With nearly 1 trillion euros (861 billion pounds) in spending across 28 countries weighing in the balance, the alternative to a deal would be to throw future EU finances into chaos and delay much-needed investment in new infrastructure, research and technology.
The meeting follows a failed attempt to agree the new spending plans in November, when France, Italy and others balked at demands by Britain and Germany for deep cuts to the European Commission's original blueprint.
While small in percentage terms - the annual EU budget is equivalent to about 1 percent of EU output - it is hugely symbolic, leading to battles along national lines as countries seek to maximise their returns from the common pot.
Britain and Germany are leading a bloc of fiscally conservative states seeking to limit future EU spending, taking the position that if individual member states are tightening budgets, then the European Union should do so too.
Others, mainly beneficiaries of EU largesse, oppose them.
In November, Britain and Germany pushed for cuts of more than 100 billion euros to the proposed 1,045 billion total, a reduction that was too much for others to bear.
Officials preparing for Thursday's meeting believe a deal is within reach that would fix EU spending at about 955 billion euros between 2014-2020, a net reduction from the previous 7-year budget.
European Council President Herman Van Rompuy has already outlined cuts of about 80 billion euros in a compromise circulated at the last summit. That included deep cuts to agriculture spending and to grants for poorer EU regions.
But France and Poland, two of the chief beneficiaries in those areas, rejecting any further cuts beyond those already proposed, a reduction of 15-20 billion euros on spending on research, administration and high-tech infrastructure projects will more than likely be necessary to reach a deal.
That would see EU leaders face uncomfortable questions over why they are opting to cut spending on growth-boosting measures while protecting much-maligned subsidy payments to farmers, given the continent's continued economic malaise.
Yet the alternative could be no deal and continued uncertainty over the EU's future finances, with elections this year in Italy and Germany and European Parliament elections in 2014 likely to delay a decision for at least a year.
"If we don't get a deal this time, the likelihood is that we won't be able to return to this until the second half of 2014 or even 2015," said an EU diplomat speaking on condition of anonymity.
The most likely outcome therefore is a less-than-optimal budget for most countries, but at least one that can get approval.
German Chancellor Angela Merkel has warned that agreement at the summit is far from certain, while French President Francois Hollande has said the elements of a deal are not yet in place.
But Poland's EU Minister Piotr Serafin said on Tuesday that he was confident a deal would be clinched this week, but warned that splits could yet emerge to derail the talks.

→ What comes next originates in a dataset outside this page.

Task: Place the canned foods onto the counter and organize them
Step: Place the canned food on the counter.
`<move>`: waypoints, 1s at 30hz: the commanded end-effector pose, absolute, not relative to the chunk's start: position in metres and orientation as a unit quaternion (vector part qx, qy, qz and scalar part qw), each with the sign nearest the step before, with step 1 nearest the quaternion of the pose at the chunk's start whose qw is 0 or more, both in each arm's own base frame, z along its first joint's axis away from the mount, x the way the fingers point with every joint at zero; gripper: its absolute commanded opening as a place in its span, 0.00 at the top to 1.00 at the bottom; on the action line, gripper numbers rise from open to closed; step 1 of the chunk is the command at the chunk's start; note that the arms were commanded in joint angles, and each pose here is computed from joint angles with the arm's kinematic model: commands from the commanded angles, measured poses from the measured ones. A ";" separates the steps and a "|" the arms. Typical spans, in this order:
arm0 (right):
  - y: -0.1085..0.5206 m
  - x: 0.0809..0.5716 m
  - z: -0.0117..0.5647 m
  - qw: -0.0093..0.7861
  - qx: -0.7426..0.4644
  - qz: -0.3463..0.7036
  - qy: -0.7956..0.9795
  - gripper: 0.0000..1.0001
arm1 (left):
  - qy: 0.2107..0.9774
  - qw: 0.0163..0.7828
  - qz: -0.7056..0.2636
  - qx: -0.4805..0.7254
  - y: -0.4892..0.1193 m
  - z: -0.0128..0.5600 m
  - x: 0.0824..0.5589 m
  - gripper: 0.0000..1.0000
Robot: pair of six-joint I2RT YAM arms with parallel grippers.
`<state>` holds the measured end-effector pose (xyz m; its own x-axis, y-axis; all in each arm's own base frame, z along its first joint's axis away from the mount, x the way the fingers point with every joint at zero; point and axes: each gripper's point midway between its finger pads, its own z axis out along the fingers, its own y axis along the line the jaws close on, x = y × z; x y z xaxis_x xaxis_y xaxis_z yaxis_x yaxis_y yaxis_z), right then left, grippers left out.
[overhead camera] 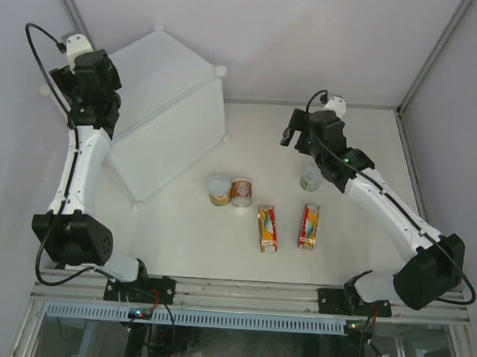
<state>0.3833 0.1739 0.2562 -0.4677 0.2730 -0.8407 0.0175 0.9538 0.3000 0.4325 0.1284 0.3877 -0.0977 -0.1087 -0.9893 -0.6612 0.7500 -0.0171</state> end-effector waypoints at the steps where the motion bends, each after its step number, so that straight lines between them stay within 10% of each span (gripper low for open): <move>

The European Parliament would still have to approve any deal reached.
"Sentiment is better ahead of this summit and there are expectations that the chances for an agreement are high. However, as long as the ball is in play, anything can happen," he told reporters.
One issue that could throw the talks into doubt is the question of Britain's annual budget rebate, won by former Prime Minister Margaret Thatcher in 1984 and worth more than 3 billion euros in 2011, and related refunds for Germany, Sweden, the Netherlands and Austria.
The summit also comes hot on the heels of Prime Minister David Cameron's promised to renegotiate Britain's membership and put it to a referendum by the end of 2017.
Cameron has refused to discuss any reduction in Britain's rebate, and until now has been in a relatively strong position given that his consent would be needed for any changes.
But his hard-line position risks fuelling resentment among those EU countries forced to foot the bill for Britain's rebate, not least France, as well as those including Italy and Denmark who believe they deserve similar special treatment.
Having chosen to distance Britain from the rest of the bloc in the eyes of many of his EU partners, Cameron may struggle to find allies at the summit if Hollande decides the time is ripe to challenge the cherished rebate.